Ottawa’s Advanced Biorefinery is also in on the fast pyrolysis business. It is selling small-scale portable biorefineries, which can pyrolyse forestry and agricultural wastes, producing bio-oil, fertilizer and char. The portable pyrolysis machines are aimed at solving one of Canada’s biggest challenges: transporting bulky raw material over long distances proves costly and leaves a larger carbon footprint. The company claims customers can expect to make back their original investment – usually €95,000 for small on-site operations and up to €1.3 million for large transportable operations – in under five years through energy and fertilizer savings. Besides its portable machine, Advanced Biorefinery also produces a small on-site facility that is suited to farms or areas with a stable supply of biomass in a local area. The company has two other projects in the research phase: developing a system to convert poultry litter to liquid fuel; and developing a transportable facility capable of converting 50 tonnes of forestry waste into bio-oil each day.

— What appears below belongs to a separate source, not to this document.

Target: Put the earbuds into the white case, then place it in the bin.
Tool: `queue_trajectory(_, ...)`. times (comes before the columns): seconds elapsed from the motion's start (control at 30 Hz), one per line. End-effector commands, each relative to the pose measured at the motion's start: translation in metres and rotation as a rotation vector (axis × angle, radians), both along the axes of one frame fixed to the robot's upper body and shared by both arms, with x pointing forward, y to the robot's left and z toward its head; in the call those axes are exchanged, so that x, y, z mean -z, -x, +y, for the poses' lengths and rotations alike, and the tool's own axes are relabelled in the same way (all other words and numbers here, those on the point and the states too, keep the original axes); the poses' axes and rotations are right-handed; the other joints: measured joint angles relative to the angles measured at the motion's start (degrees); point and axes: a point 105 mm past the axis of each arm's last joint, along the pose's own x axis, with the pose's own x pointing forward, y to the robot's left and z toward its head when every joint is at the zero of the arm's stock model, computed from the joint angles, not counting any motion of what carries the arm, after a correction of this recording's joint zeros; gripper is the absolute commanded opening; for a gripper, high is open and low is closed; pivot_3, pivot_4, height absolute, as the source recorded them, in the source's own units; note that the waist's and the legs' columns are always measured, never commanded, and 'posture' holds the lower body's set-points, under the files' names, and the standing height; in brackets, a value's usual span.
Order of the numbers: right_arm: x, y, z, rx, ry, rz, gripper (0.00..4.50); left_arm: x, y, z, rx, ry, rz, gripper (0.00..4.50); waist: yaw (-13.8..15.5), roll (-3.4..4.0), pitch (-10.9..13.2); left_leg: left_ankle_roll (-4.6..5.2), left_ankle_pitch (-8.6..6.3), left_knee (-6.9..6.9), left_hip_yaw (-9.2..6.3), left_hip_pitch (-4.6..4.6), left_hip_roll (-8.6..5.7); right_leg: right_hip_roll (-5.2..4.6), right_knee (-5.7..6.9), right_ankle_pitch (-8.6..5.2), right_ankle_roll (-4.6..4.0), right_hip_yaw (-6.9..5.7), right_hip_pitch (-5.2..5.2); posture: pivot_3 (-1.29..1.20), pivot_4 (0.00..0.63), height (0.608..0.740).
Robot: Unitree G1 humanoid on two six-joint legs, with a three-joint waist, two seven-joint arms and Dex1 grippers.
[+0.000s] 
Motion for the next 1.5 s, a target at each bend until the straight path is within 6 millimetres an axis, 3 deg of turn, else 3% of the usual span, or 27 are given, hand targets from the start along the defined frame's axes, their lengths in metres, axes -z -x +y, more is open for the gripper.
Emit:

How to catapult Canada’s bioenergy development
This year has been the most exciting yet in terms of bioenergy development in Canada. But for Canadian bioenergy to catch up with its EU counterparts, a number of key barriers need to be addressed. One of the most visible problems facing small and medium-scale biomass heat and power projects is the requirement that any steam installation have a steam engineer on-site 24-hours per day. The high staffing cost simply destroys the economics of most projects under 17 MW in Canada. In Europe, different guidelines exist for smaller power plants and this has helped small and medium-scale biomass heating to thrive. Other barriers that exist for small and medium-scale projects are high capital equipment costs, where a government subsidy of around 25% is sorely needed to make a strong business case for potential investors. And such an incentive would certainly help the government achieve GHG emission targets. CANBIO is creating an alternative proposal to the 24-hour a day requirement, and is working with government to propose better solutions. The Ontario and Quebec government’s announcement of an emission cap-and-trade system is a step in the right direction, but only a strong, nationwide carbon-trading system can have a real impact on bioenergy development. Nonetheless, while there is much work to be done to develop favourable market conditions in Canada, bioenergy can provide one of the sustainable solutions to combat climate change and there are plenty of opportunities for international investors, technologies and buyers.
Douglas Bradley is president of the Canadian Bioenergy Association (CANBIO) a national, industry-driven, non-profit organization supporting promotion and use of bioenergy.